Signataire notamment de la trilogie The Dark Knight et de l’extraordinaire Inception, Christopher Nolan est l’exemple de ces grands créateurs de cinéma capables de vivre au cœur du système industriel hollywoodien tout en faisant vivre une idée ambitieuse des puissances du cinéma pour raconter et comprendre le monde contemporain. Dans le Wall Street Journal daté du 7 juillet, il fait paraître une tribune intitulée «Les films du futur continueront d’attirer les gens dans les cinémas». Dans le seul langage que comprennent les lecteurs de cette publication, celui de la rentabilité financière, il explique par le menu combien la salle est une installation d’avenir, avec toutes les raisons de continuer d’inventer des réponses désirables pour un public payant.

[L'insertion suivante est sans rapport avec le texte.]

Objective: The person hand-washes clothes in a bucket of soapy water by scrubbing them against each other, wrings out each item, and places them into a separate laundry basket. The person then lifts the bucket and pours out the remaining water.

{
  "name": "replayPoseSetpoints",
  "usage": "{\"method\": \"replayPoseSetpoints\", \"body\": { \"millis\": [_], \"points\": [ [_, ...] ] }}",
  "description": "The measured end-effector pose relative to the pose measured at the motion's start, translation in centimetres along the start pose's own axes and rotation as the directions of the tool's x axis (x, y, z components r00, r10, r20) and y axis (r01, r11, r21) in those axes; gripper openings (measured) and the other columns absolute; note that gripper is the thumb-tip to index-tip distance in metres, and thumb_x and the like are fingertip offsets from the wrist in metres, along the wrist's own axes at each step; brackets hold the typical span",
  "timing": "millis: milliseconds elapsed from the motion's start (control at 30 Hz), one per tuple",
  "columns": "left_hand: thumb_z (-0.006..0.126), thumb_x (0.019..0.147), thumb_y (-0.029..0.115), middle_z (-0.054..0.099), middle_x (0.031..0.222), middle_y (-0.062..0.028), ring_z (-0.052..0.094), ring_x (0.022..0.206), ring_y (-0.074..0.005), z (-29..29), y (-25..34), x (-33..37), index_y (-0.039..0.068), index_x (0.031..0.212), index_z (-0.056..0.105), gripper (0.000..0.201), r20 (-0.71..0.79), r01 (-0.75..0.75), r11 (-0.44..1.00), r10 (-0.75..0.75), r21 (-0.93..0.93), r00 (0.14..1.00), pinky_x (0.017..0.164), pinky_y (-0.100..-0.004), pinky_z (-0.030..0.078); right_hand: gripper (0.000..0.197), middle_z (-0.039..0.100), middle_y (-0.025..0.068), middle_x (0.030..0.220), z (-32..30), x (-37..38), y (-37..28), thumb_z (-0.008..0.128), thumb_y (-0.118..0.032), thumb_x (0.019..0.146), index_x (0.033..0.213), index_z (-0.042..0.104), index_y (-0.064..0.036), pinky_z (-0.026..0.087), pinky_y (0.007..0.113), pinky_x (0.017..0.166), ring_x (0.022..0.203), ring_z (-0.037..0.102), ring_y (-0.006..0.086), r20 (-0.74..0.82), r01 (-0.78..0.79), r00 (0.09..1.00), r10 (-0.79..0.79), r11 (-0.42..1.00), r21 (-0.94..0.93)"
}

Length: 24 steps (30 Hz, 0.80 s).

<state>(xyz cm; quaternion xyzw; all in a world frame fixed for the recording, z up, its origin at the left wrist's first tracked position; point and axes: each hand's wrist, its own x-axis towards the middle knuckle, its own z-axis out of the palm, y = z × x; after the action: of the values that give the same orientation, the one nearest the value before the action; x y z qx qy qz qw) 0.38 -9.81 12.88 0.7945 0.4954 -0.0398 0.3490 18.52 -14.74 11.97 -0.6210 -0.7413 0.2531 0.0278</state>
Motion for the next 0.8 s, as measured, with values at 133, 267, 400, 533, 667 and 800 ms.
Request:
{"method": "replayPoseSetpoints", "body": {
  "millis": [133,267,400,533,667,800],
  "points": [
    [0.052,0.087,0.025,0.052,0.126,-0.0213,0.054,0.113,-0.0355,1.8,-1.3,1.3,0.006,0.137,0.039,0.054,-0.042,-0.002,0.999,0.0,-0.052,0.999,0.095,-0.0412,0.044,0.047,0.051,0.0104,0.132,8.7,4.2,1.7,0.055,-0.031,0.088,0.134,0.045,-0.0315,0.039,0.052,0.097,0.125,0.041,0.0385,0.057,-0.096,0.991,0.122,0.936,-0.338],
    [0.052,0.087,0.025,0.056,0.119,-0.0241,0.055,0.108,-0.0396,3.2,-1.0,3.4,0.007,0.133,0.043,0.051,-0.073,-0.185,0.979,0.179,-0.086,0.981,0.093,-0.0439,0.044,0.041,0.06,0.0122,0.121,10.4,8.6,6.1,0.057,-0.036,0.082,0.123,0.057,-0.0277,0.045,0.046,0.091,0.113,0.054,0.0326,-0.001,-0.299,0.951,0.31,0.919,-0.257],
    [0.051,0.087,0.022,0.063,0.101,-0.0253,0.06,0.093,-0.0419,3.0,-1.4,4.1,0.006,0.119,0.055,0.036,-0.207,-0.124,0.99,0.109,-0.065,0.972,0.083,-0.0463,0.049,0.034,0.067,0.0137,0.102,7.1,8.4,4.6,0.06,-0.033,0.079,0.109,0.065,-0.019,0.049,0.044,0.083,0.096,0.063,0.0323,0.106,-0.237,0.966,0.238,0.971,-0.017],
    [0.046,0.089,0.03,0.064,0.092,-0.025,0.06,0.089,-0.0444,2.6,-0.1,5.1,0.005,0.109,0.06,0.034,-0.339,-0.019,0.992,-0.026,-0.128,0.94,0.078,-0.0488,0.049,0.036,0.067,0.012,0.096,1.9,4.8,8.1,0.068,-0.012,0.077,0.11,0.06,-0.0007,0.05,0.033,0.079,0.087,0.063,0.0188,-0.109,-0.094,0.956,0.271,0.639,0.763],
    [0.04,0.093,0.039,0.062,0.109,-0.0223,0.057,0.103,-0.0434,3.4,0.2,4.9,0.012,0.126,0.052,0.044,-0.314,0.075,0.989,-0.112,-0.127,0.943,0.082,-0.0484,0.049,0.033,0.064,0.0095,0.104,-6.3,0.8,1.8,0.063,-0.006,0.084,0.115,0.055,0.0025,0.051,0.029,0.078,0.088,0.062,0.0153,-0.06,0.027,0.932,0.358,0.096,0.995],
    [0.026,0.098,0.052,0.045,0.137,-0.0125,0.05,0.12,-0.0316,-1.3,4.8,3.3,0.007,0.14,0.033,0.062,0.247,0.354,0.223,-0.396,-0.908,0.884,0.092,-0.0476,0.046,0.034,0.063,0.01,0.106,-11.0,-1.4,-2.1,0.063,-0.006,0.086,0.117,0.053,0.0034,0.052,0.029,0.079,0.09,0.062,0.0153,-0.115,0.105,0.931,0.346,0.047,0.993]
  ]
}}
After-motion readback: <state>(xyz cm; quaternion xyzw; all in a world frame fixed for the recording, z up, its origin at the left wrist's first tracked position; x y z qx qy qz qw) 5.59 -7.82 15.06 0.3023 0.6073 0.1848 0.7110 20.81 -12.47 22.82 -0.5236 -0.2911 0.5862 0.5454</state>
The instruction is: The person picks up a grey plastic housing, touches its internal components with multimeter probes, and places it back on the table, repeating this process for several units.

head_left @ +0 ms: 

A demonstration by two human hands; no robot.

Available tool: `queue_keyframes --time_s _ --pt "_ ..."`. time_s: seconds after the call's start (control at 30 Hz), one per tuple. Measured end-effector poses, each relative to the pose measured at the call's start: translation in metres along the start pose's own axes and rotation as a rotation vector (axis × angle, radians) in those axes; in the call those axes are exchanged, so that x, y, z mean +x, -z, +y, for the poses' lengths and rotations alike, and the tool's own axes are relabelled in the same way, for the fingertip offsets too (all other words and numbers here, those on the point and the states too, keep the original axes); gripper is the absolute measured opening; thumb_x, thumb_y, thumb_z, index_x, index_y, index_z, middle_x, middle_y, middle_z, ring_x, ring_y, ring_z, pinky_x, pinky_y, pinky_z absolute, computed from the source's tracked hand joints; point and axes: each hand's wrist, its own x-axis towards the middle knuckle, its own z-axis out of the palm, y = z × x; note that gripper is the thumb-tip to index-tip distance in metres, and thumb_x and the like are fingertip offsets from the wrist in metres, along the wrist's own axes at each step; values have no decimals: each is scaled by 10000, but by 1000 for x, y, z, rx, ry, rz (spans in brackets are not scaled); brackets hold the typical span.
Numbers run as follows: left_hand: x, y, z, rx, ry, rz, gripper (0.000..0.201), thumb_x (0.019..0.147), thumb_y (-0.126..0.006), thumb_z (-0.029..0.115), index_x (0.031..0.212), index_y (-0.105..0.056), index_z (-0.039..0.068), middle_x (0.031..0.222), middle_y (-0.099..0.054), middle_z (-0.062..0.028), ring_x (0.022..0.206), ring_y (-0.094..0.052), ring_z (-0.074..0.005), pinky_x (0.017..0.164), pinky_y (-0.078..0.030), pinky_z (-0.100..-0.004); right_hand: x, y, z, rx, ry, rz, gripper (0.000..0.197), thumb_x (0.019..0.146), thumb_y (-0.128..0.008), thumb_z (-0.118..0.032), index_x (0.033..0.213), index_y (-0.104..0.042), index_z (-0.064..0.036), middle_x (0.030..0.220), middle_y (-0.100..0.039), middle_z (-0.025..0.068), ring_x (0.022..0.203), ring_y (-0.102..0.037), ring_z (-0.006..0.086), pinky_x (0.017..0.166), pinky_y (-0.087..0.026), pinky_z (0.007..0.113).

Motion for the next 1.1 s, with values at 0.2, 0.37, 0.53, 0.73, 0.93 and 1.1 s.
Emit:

C’est pourquoi le plaidoyer de l’auteur de The Dark Knight est si significatif. Il trouve écho dans un projet tellement sans commune mesure qu’il semble appartenir à un autre monde, mais qui en fait est une autre façon de travailler le même sujet. Une élève du département distribution/exploitation de La fémis, Agnès Salson, et son compagnon Mikael Arnal ont entrepris un tour de France des salles indépendantes. Après un échantillonnage un peu partout dans le pays (Saint-Ouen, Dijon, Bayonne, Paris 5e, Romainville, Orléans, Saint-Etienne…), ils ont mis en place un parcours organisé sur la route duquel ils se sont lancés le 12 juillet, et dont ils publient chaque jour la récolte.